Durham was born in 1892 in White Cross, North Carolina. He began working at Eubanks Drug Store in Chapel Hill in 1913 and then attended Carolina. He left the University to become a pharmacist’s mate in the U.S. Navy. When he returned to Orange County, he went back to work as a pharmacist at Eubanks Drug Store and was elected to public office in Chapel Hill and Orange County. In 1938, Durham was elected to Congress and served for more than 20 years.

In 1951, Durham teamed up with then-Sen. Hubert Humphrey, who was also a pharmacist. At that time, drug manufacturers could decide whether their drugs should be sold under the supervision of medical professionals.

“The lack of standardization allowed consumers to easily purchase basically any drug over the counter, exposing them to great harm,” according to the North Carolina Department of Natural and Cultural Resources.

Durham and Humphrey worked to established two official classes of drugs: those that could be sold over the counter and those that needed a prescription.
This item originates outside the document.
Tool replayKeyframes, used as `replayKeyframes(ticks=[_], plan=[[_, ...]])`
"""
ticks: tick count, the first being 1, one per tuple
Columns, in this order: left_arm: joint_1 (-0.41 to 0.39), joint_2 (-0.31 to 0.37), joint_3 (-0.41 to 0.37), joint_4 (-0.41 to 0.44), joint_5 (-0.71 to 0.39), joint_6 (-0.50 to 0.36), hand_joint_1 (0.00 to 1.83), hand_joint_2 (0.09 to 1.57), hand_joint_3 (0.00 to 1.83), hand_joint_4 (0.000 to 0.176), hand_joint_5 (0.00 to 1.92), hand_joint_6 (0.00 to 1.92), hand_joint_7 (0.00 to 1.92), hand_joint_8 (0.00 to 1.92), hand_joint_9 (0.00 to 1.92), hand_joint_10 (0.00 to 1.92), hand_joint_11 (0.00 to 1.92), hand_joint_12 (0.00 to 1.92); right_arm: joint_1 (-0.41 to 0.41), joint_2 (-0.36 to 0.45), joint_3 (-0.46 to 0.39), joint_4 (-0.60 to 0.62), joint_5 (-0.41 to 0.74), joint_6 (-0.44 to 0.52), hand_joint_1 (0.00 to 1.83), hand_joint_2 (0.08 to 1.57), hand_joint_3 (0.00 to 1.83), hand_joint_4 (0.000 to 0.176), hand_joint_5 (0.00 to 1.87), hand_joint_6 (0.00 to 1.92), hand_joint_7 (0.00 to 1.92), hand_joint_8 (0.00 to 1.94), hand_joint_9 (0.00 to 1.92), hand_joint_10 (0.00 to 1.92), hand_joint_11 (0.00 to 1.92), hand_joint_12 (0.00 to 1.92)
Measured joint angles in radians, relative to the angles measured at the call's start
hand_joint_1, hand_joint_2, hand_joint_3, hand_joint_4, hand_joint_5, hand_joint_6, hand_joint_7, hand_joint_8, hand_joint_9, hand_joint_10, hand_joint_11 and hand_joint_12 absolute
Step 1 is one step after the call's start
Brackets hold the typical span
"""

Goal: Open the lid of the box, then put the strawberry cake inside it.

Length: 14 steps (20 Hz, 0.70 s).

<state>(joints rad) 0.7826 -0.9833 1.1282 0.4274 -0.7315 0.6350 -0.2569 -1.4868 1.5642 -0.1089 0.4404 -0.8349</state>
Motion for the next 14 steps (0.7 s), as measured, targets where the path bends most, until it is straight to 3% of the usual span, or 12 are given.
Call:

The two men also passed amendments that defined the criteria to classify the drugs and appointed the FDA to govern the classification process.

While in Congress, Durham also served on the Joint Committee on Atomic Energy, the House Armed Services Committee, the International Atomic Energy Agency and served as a delegate to the 1954 Atoms for Peace Conference in Geneva.

Durham died in 1974. In 2015, a highway marker that honors Durham was erected on N.C. 54 and Carl Durham Road.